→ **YOUR OBJECTIVE**:
The answer is to be the data that follows, transcribed exactly, minus its pictures.

Data excerpts
════════════════

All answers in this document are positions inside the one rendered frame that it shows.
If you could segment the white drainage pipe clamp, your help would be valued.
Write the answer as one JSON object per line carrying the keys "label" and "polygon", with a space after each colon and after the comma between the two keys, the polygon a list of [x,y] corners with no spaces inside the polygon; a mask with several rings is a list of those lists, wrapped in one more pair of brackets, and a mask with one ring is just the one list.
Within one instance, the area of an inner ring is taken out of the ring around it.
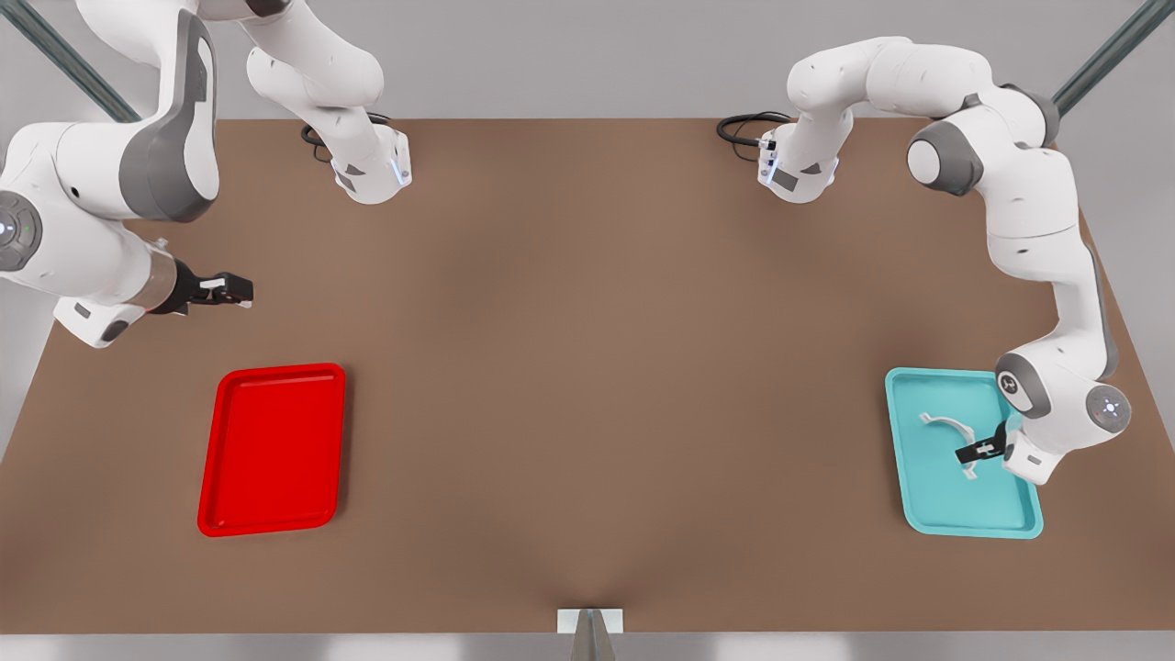
{"label": "white drainage pipe clamp", "polygon": [[[964,456],[967,456],[967,453],[976,443],[975,432],[973,431],[973,429],[967,426],[967,424],[956,421],[956,419],[952,419],[949,417],[932,417],[932,414],[928,414],[927,411],[922,411],[922,413],[920,413],[918,418],[924,424],[940,424],[940,426],[946,426],[949,427],[951,430],[956,431],[956,434],[961,436],[964,440],[962,446],[958,447],[956,452],[960,451],[961,448]],[[971,460],[958,459],[956,456],[956,463],[961,465],[961,472],[964,473],[967,480],[976,480],[978,475],[975,474],[975,465],[978,461],[975,459]]]}

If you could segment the teal rectangular tray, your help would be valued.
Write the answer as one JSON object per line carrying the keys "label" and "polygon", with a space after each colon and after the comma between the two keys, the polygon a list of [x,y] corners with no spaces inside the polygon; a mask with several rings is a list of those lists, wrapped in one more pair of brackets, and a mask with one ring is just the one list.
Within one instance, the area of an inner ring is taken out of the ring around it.
{"label": "teal rectangular tray", "polygon": [[919,414],[967,424],[976,441],[991,438],[1000,421],[1015,426],[1019,414],[1003,402],[993,373],[949,369],[894,367],[885,393],[905,518],[924,534],[1030,540],[1045,530],[1036,486],[1002,468],[1002,458],[978,461],[976,480],[956,463],[964,440]]}

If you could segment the red rectangular tray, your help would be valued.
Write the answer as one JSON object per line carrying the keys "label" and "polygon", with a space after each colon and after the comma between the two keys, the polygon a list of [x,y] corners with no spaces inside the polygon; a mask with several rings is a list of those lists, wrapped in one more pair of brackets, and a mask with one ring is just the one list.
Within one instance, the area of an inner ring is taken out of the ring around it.
{"label": "red rectangular tray", "polygon": [[196,522],[204,537],[314,530],[340,506],[347,373],[270,365],[219,382]]}

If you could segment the silver frame post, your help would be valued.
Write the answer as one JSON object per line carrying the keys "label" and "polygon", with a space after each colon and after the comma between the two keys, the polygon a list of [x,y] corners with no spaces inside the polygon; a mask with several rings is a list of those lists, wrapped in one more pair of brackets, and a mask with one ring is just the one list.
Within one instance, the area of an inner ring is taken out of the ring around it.
{"label": "silver frame post", "polygon": [[1137,11],[1124,19],[1113,34],[1058,88],[1052,101],[1065,116],[1073,110],[1092,88],[1124,61],[1133,50],[1159,29],[1159,25],[1175,14],[1175,0],[1144,0]]}
{"label": "silver frame post", "polygon": [[624,616],[620,608],[557,611],[555,630],[572,635],[570,661],[617,661],[611,636],[624,632]]}
{"label": "silver frame post", "polygon": [[107,117],[120,124],[141,120],[129,102],[27,0],[0,0],[0,16],[62,70]]}

════════════════

→ **TASK OUTPUT**:
All answers in this document are positions inside the one rendered frame that it shows.
If you could segment the white drainage pipe clamp, your help would be valued.
Write the answer as one JSON object per line carrying the keys "label" and "polygon", with a space after each colon and after the comma between the two keys, the polygon a list of [x,y] corners with no spaces inside the polygon; a mask with several rings is a list of those lists, wrapped in one more pair of brackets, and a mask with one ring is just the one list.
Within one instance, the area of an inner ring is taken out of the ring around it.
{"label": "white drainage pipe clamp", "polygon": [[[964,456],[967,456],[967,453],[976,443],[975,432],[973,431],[973,429],[967,426],[967,424],[956,421],[956,419],[952,419],[949,417],[932,417],[932,414],[928,414],[927,411],[922,411],[922,413],[920,413],[918,418],[924,424],[940,424],[940,426],[946,426],[949,427],[951,430],[956,431],[956,434],[961,436],[964,440],[962,446],[958,447],[956,452],[960,451],[961,448]],[[971,460],[958,459],[956,456],[956,463],[961,465],[961,472],[964,473],[967,480],[976,480],[978,475],[975,474],[975,465],[978,461],[975,459]]]}

If you could segment the teal rectangular tray, your help would be valued.
Write the answer as one JSON object per line carrying the keys "label" and "polygon", with a space after each colon and after the comma between the two keys, the polygon a list of [x,y] corners with no spaces inside the polygon; a mask with several rings is a list of those lists, wrapped in one more pair of brackets, and a mask with one ring is just the one list.
Within one instance, the area of an inner ring is taken out of the ring around it.
{"label": "teal rectangular tray", "polygon": [[919,414],[967,424],[976,441],[991,438],[1000,421],[1015,426],[1019,414],[1003,402],[993,373],[949,369],[894,367],[885,393],[905,518],[924,534],[1030,540],[1045,530],[1036,486],[1002,468],[1002,458],[978,461],[976,480],[956,463],[964,440]]}

If you could segment the red rectangular tray, your help would be valued.
Write the answer as one JSON object per line carrying the keys "label" and "polygon", with a space after each colon and after the comma between the two keys, the polygon a list of [x,y] corners with no spaces inside the polygon; a mask with several rings is a list of those lists, wrapped in one more pair of brackets, and a mask with one ring is just the one list.
Within one instance, the area of an inner ring is taken out of the ring around it.
{"label": "red rectangular tray", "polygon": [[196,522],[204,537],[314,530],[340,506],[347,373],[270,365],[219,382]]}

If you could segment the silver frame post, your help would be valued.
Write the answer as one JSON object per line carrying the keys "label" and "polygon", with a space after each colon and after the comma between the two keys, the polygon a list of [x,y] corners with no spaces inside the polygon; a mask with several rings is a list of those lists, wrapped in one more pair of brackets, and a mask with one ring is just the one list.
Within one instance, the area of an inner ring is taken out of the ring around it.
{"label": "silver frame post", "polygon": [[1137,11],[1124,19],[1113,34],[1058,88],[1052,101],[1065,116],[1073,110],[1092,88],[1124,61],[1133,50],[1159,29],[1159,25],[1175,14],[1175,0],[1144,0]]}
{"label": "silver frame post", "polygon": [[624,616],[620,608],[557,611],[555,630],[572,635],[570,661],[617,661],[611,636],[624,632]]}
{"label": "silver frame post", "polygon": [[107,117],[120,124],[141,120],[129,102],[27,0],[0,0],[0,16],[62,70]]}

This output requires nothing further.